Primeiro-ministro anuncia medidas do estado de emergência

Governo, hoje, dia 19 de março, no Palácio da Ajuda - SIC Notícias

António Costa anunciou hoje, dia 19 de março, no Palácio da Ajuda, em Lisboa, as medidas para cumprir o estado de emergência.

Segundo o primeiro-ministro, a prioridade do Governo é “assegurar a máxima contenção” para conter a expansão da pandemia com “menor perturbação da vida dos cidadãos”.

As medidas incluem o isolamento obrigatório para doentes com Covid-19 ou que estejam sob vigilância ativa, perante o risco de crime de desobediência. Quanto aos restantes cidadãos, o recolhimento não é obrigatório, pelo que necessitam de cumprir um “dever geral de recolhimento domiciliário”, afirmou António Costa.
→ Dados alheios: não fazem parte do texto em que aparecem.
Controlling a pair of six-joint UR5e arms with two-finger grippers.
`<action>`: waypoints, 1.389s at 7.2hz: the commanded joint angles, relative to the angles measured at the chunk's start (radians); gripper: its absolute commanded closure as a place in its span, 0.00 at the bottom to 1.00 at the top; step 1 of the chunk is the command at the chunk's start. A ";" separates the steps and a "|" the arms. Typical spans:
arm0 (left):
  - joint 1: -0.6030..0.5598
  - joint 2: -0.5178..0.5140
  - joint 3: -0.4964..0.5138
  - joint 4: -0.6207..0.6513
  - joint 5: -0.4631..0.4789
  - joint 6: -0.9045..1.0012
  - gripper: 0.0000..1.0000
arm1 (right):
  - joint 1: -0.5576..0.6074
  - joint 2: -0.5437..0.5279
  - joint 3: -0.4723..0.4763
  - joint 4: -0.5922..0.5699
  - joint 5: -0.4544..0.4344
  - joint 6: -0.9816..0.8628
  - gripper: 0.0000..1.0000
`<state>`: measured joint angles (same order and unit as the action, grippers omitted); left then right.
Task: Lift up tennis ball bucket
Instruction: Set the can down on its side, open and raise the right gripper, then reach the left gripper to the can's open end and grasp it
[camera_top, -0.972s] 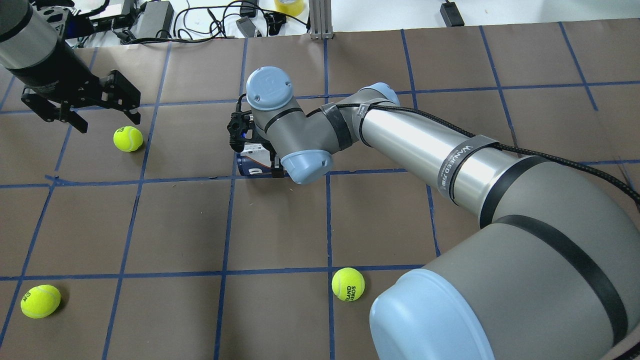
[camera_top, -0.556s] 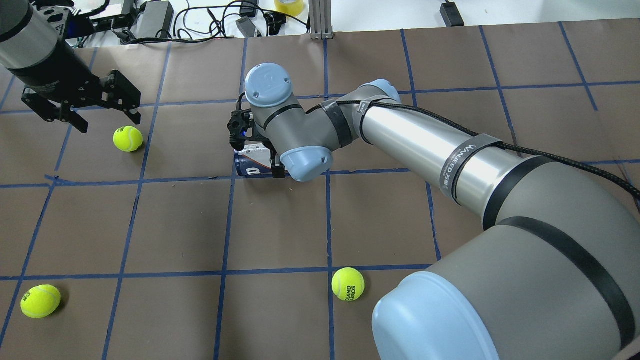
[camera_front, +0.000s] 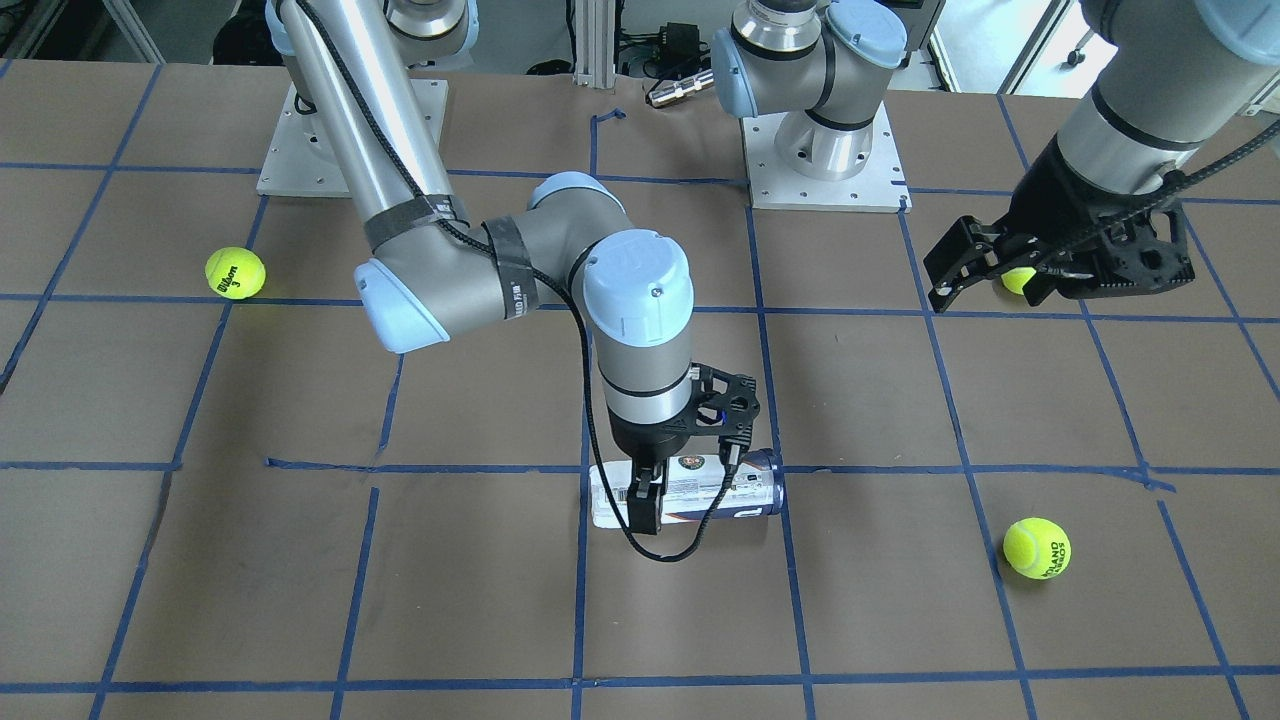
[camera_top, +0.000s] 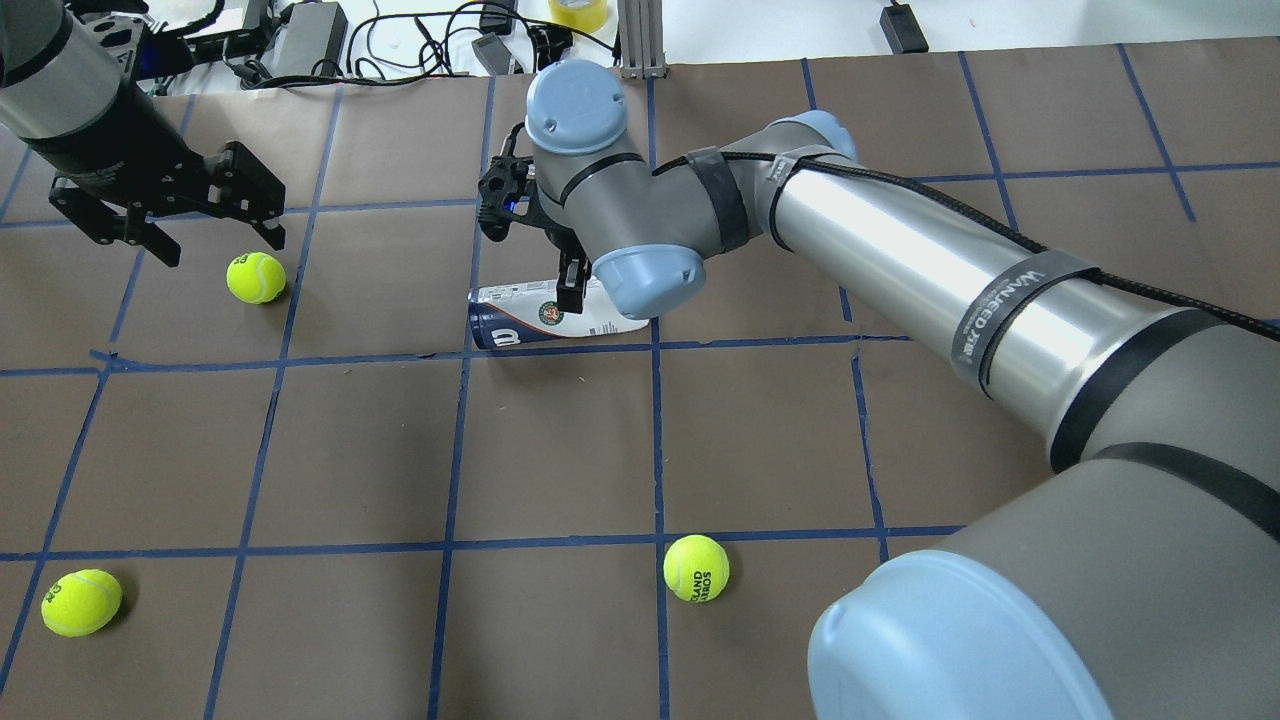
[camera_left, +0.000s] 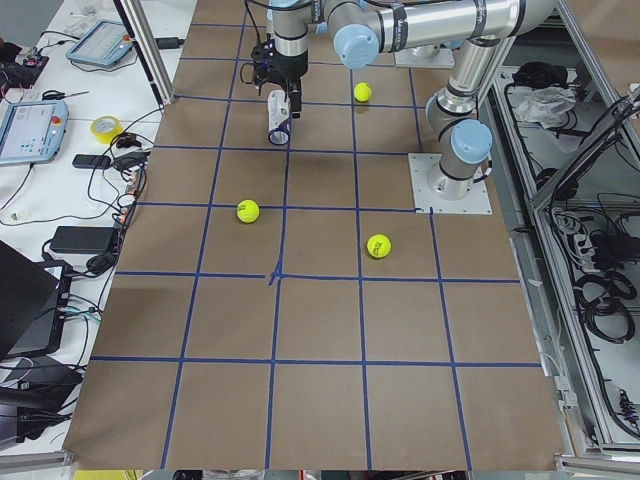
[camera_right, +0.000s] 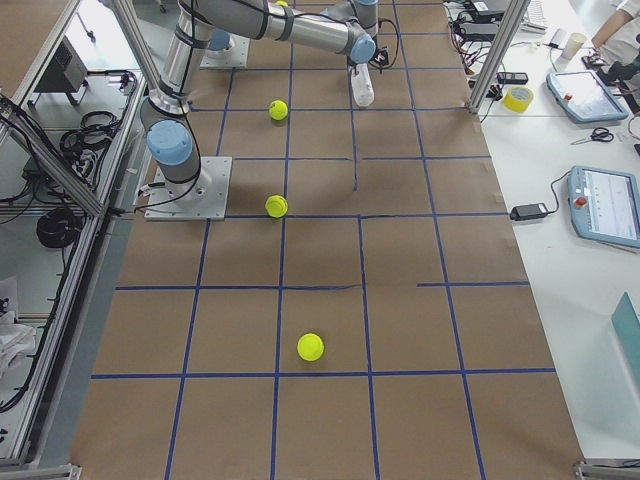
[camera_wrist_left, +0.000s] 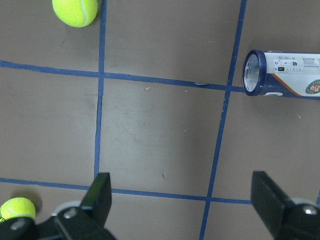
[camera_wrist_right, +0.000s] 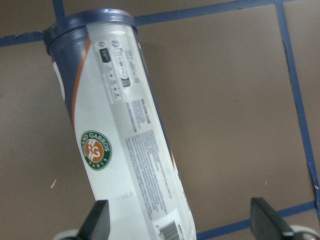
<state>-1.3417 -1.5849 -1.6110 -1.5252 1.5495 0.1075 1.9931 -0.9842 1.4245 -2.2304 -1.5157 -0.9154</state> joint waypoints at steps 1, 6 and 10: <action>0.001 -0.018 -0.006 0.000 -0.035 -0.005 0.00 | -0.081 -0.088 0.010 0.067 0.035 0.069 0.00; -0.002 -0.087 -0.145 0.213 -0.302 -0.022 0.00 | -0.273 -0.281 0.013 0.306 0.028 0.159 0.00; -0.004 -0.233 -0.213 0.421 -0.475 -0.019 0.00 | -0.341 -0.413 0.014 0.524 0.015 0.543 0.00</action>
<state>-1.3452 -1.7705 -1.8162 -1.1471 1.1410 0.0877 1.6701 -1.3512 1.4388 -1.7808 -1.4982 -0.4879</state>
As exceções preveem deslocações para o trabalho, assistência a familiares, acompanhamento de menores para atividades curtas ao ar livre ou passear animais de companhia.

Às pessoas mais idosas, com idade superior a 70 anos, é imposto um dever especial de proteção. Só devem sair das suas residências em circunstâncias muito excecionais ou quando estritamente necessárias como a aquisição de bens ou idas ao banco e ao centro de saúde.

Os estabelecimentos comerciais com atendimento ao público vão encerrar, com exceção aos que estão detalhados no decreto. Na restauração, o atendimento ao público fica encerrado, mas o Governo apela a que se mantenha em funcionamento o takeaway ou entrega ao domicílio.

António Costa recomenda, também, o teletrabalho para todas as empresas, públicas e privadas, cuja atividade possa ser realizada deste modo. As empresas que se mantenham em laboração devem cumprir as normas de afastamento social, as de higienização de superfícies e assegurar as condições de proteção individual aos respetivos trabalhadores.